The vanguard areas will have more freedom in organizing themselves, including the integration of budgets for different sectors; however – they will not, besides cost-free consultation, receive any additional financial support for this change management. The danger does exist that, as is so often the case in the creation of new structures, it will fail due to insufficient investment. Three forms will be tested:

  • The first form, “multispecialty community providers (MCPs)” could be equated to the term “Medical Home” in the USA. The idea is that local primary health centers should be extended to include other professions and specialist care, including from social care, and operating as a new type of group practice organisation.

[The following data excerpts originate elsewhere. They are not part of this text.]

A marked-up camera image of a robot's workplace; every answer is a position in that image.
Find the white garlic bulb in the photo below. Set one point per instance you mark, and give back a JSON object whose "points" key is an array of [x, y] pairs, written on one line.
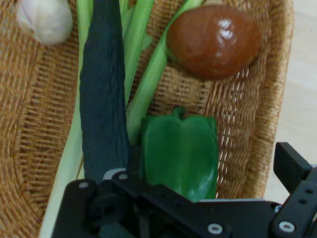
{"points": [[45, 21]]}

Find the green leek stalks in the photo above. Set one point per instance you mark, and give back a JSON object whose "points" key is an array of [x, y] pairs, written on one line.
{"points": [[146, 81]]}

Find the dark green cucumber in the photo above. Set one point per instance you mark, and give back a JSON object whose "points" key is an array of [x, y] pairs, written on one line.
{"points": [[102, 99]]}

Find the woven wicker basket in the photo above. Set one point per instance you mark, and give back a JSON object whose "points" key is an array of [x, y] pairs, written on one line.
{"points": [[37, 124]]}

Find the green bell pepper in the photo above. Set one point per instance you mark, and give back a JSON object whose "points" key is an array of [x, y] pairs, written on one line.
{"points": [[179, 153]]}

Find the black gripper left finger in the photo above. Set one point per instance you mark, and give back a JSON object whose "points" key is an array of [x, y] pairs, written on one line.
{"points": [[81, 198]]}

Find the brown shiny onion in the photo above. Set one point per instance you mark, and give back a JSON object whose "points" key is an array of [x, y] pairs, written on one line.
{"points": [[214, 41]]}

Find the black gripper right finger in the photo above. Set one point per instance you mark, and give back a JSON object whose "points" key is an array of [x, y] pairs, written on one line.
{"points": [[289, 163]]}

  • The second form, “integrated primary and acute care systems (PACS)” should lead to either complete and legally integrated, cross-sectoral organizations or to ACO-like management organizations which, in turn, contractually bring together general practitioners, hospitals, counseling centers, paramedics in collaboration for the benefit of the patients. Again, the focus is on creating a new type of provider organisation, in this case to manage care more effectively across care pathways.
  • The third form, “models of enhanced health in care homes” is intended for that special group, the elderly, who should enjoy better care and rehabilitation in nursing homes.

I believe that the models defined in the first and third groups have a good chance of successful implementation; change, however, is more likely to be incremental. I find the solution offered in the second group very interesting but challenging.